El dinero calentito que ha recibido el club que preside el exfutbolista Urrutia, de conocida animadversión hacia la Real desde sus años de corto, tras la marcha de Laporte les llevó a hincarle el diente a Martínez y el realista que estaba loco por la música escuchó lo que esperaba y no tardó nada en anunciar a la Real que había tomado la decisión de irse, sin permitir reaccionar a la Real como por ejemplo ocurrió cuando también avisó de su acuerdo con el Barça, aunque aquella operación la paró Messi para no enturbiar a su compañero Mascherano que también ha volado del club azulgrana.
Era evidente que Iñigo Martínez no estaba siendo esta temporada el mismo jugador que en las anteriores en que ejercía de líder en el campo.

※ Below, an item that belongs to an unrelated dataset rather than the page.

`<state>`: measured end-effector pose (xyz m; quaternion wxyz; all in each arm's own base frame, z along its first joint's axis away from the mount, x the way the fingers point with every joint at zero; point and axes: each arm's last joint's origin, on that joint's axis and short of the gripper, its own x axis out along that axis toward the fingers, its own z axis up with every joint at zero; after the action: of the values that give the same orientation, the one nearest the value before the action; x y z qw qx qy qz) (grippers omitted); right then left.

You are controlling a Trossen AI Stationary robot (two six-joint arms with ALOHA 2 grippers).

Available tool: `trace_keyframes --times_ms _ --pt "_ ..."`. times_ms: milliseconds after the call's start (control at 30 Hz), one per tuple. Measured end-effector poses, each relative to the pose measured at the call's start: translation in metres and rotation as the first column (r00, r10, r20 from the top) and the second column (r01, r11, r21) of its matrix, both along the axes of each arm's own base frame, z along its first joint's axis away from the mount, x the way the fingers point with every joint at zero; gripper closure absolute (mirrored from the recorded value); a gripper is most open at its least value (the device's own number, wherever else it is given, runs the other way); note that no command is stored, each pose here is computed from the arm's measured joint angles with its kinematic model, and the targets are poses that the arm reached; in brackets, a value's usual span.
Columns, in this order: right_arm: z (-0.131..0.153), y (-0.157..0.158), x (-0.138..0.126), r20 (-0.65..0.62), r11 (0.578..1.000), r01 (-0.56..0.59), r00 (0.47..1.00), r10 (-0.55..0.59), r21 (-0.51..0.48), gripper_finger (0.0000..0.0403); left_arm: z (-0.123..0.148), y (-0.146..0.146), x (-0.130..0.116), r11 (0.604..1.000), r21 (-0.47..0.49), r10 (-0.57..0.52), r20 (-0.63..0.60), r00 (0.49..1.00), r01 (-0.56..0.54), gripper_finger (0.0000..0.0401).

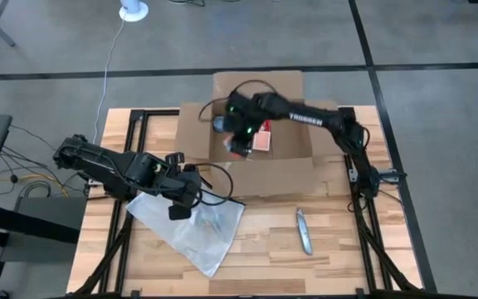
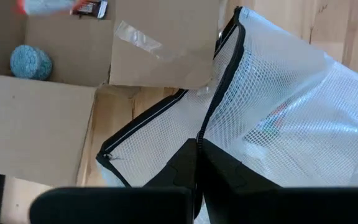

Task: Unpack boxes
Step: Put the orange snack bar into the transparent zip bag

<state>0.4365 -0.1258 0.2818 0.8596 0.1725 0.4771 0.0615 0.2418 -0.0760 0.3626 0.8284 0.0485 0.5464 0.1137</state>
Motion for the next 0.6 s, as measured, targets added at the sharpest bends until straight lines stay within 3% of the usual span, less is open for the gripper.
trace_keyframes --times_ms 200,600 --pt "-0.012 0.063 0.033 0.101 0.993 -0.121 0.987 0.122 -0.007 0.0402 0.001 0.000 0.001 1.000 -0.003 -0.003 0.011 1.000 0.003 0.0401" --pt "-0.026 0.129 0.060 0.247 0.941 -0.322 0.925 0.290 0.101 0.0402 0.001 0.000 0.001 0.999 -0.013 0.032 0.023 0.999 -0.032 0.0401"
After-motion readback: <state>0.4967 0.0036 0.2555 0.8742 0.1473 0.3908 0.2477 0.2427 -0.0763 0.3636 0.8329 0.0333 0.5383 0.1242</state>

Muchos creyeron que su lesión en verano era más un derrumbe mental tras el rechazo del Barça a adelantarle el dinero de la cláusula para cerrar la operación.
Y cuando ha jugado parecía tener la cabeza en otro sitio, algo que parece demostrado, por mucho que se empeñe a decir que lo del Athletic no se produjo hasta terminar el partido de Vilarreal. Eso estaba mascado y bien mascado y dice lo que dice para no ser denunciado ante la FIFA por negociar con otro club teniendo contrato de largo recorrido todavía en la Real. Todo bien medido por sus asesores.
Total que en un mes, la Real ha perdido a dos de sus capitanes, el uno camino de USA y el otro porque ha preferido la opción de un club que, no te fastidia, fue capaz de decir en su presentación que había aceptado “porque es un grande y me gusta todo de él”. Sirva para confirmar que cuando los futbolistas hablan de amores por unos colores, salvo honrosas excepciones, solo dicen lo que la afición quiere oír. Al final el tiempo pone a cada uno en su sitio y habría que saber si no estaba siendo un enemigo en la propia casa de la Real. Que Iñigo Martínez quería dejar la Real estaba cantado y no ha tenido vergüenza para asegurar ya vestido de rojiblanco que su etapa de txuriurdiñ estaba acabada. A ver si los millones que por aquí tampoco le faltaban, le sirven al chaval para ordenar mejor sus ideas.